Your PECR sits on top of UK GDPR for messaging, you need both a lawful basis under UK GDPR AND the specific consent or soft opt-in under PECR. The combined effect: most business SMS, text and WhatsApp marketing in the UK requires explicit consent.
Soft opt-in and when it applies
Your PECR allows a “soft opt-in” for existing customers in narrow circumstances: the contact gave you their details during a sale or negotiation of a sale, your marketing is about similar products or services, and they were given a clear opt-out at the point of data collection and in every subsequent message.
Your soft opt-in does NOT apply to new prospects, doesn’t apply to referrals, and doesn’t apply to non-customer enquiries. Your Salesforce consent field should record explicitly which basis applies, explicit opt-in, soft opt-in (with supporting evidence), or no basis. Your messenger blocks sends where no basis is recorded.
Opt-out handling the ICO audits
Your PECR requires every marketing message you send to include a “simple means” to opt out. For SMS and text, STOP is the accepted standard. For WhatsApp, the opt-out has to be equivalent, typically a reply keyword or a tap link. Once someone opts out, further marketing to them is unlawful.
Your messenger processes UK opt-outs (STOP, UNSUBSCRIBE, NO MORE, and localised variants), updates the Salesforce consent field, and blocks future marketing. Transactional messages can still go, PECR doesn’t block service messages, but marketing stops, permanently.
Data minimisation and privacy notices
Your UK GDPR requires data minimisation, collect and process the minimum personal data needed for the purpose. For SMS, text and WhatsApp, this means templates and AI agents should pull the minimum PHI, PII or personal context into each message. It also means retention, old consent records and old messages should be purged on your documented schedule.
Your Salesforce data retention rules apply automatically to the messenger.
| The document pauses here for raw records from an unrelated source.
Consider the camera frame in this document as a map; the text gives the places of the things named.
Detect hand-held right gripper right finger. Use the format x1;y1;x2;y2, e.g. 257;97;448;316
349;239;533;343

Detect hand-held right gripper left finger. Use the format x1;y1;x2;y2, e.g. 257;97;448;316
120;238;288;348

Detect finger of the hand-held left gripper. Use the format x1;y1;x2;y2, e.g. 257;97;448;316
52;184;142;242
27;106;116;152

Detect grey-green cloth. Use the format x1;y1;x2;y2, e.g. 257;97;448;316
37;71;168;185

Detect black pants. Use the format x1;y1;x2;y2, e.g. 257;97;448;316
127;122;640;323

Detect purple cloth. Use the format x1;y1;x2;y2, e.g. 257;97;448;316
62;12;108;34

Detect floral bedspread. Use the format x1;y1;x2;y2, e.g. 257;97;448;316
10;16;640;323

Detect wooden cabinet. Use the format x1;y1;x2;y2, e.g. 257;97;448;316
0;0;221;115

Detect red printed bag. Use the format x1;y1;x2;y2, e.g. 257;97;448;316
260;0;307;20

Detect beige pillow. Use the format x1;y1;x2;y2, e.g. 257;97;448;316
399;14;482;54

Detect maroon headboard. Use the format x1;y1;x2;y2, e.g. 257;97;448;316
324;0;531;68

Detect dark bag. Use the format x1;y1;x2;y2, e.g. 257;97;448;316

When a Contact record is archived or deleted per your policy, the associated messages go with it. Your admin configures retention once; the messenger honours it automatically.
What the ICO actually checks
Your ICO investigations following a complaint typically ask for four things: (1) proof of consent with timestamp and wording, (2) proof of opt-out handling, (3) evidence of data minimisation, (4) evidence of retention policy application. Your Salesforce audit reports produce all four in standard Salesforce format.
Your compliance isn’t sending fewer messages. It’s being able to demonstrate clearly, on demand, that every message you did send had a lawful basis and was handled correctly. AI SMS House bakes that evidence into every send from day one.